Optimistic concurrency for clusters via speculative locking

Abstract

Transactional memory and speculative locking are optimistic concurrency control mechanisms, whose goal is to enable highly concurrent execution while reducing the programming effort. The same basic idea lies in the heart of both methods: optimistically execute a critical code segment, determine whether there have been data conflicts and roll back in case validation fails. Transactional memory is widely considered to have advantages over lock-based synchronization on shared memory multiprocessors. Several recent works suggest employment of transactional memory in a distributed environment. However, being derived from traditional shared-memory design space, these schemes seem to be not "optimistic" enough for this setting. Each thread must validate the current transaction before proceeding to the next.
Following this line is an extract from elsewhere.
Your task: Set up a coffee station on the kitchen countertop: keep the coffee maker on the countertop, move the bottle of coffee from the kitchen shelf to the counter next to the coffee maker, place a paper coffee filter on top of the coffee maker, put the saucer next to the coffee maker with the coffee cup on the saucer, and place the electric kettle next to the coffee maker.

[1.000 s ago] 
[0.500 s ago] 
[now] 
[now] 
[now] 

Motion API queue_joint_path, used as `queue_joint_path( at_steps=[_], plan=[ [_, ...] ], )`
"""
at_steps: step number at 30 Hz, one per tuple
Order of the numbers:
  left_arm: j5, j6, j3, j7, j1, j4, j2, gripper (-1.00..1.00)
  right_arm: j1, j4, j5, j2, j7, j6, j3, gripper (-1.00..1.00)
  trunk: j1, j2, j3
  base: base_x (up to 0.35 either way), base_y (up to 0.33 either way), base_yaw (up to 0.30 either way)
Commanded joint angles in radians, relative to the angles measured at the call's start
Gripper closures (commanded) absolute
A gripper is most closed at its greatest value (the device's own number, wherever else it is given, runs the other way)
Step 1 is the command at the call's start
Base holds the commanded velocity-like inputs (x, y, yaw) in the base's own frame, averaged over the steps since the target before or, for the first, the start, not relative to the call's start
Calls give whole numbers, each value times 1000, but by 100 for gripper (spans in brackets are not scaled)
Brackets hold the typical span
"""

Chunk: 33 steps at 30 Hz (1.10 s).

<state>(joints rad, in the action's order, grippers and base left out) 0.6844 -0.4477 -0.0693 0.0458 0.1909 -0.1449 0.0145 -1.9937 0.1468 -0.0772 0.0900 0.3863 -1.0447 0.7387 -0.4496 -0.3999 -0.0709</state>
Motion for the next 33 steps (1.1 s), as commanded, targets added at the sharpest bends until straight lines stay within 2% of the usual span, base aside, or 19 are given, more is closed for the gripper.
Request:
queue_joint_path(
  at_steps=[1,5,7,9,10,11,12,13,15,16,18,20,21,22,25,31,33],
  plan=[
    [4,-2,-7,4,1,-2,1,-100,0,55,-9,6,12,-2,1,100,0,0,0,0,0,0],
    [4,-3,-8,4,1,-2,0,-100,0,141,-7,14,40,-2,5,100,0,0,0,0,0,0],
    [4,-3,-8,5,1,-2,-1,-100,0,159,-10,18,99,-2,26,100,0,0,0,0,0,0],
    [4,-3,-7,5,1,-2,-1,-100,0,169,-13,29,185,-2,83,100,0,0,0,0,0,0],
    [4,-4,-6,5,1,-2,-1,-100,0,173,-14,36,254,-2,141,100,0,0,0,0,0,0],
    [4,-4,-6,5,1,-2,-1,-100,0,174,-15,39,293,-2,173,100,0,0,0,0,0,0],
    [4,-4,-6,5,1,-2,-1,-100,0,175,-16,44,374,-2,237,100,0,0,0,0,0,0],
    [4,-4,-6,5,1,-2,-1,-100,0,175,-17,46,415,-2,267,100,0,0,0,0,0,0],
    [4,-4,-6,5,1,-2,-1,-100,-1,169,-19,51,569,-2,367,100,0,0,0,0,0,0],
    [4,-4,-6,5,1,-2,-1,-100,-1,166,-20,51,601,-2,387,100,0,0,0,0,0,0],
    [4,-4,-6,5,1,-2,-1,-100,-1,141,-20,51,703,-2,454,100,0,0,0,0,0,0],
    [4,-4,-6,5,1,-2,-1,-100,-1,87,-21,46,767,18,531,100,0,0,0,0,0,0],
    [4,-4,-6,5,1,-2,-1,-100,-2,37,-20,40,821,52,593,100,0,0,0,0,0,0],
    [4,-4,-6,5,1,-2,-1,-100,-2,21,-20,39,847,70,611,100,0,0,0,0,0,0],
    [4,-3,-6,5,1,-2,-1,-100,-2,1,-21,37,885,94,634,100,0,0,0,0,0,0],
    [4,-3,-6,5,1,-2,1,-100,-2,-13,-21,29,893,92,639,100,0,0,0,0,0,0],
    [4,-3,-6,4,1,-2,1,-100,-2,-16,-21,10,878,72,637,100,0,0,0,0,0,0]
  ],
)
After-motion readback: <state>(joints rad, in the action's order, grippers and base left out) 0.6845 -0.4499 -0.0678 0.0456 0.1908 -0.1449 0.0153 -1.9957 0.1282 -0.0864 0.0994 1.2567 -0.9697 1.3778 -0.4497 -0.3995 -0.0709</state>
Hence, blocking remote requests whose purpose is to detect/avoid data conflicts are placed on the critical path and thus delay execution. In this paper, we investigate whether in light of the above shortcomings speculative locking can be a suitable alternative for transactional memory in a distributed environment. We present a novel distributed speculative locking scheme and compare its properties to the existing distributed transactional memory protocols. Despite the conceptual similarity to transactional memory, the distributed implementation of speculative locking manages to overlap communication with computation. It allows a thread to speculatively acquire multiple locks simultaneously, which is analogous to executing one transaction before validating the previous.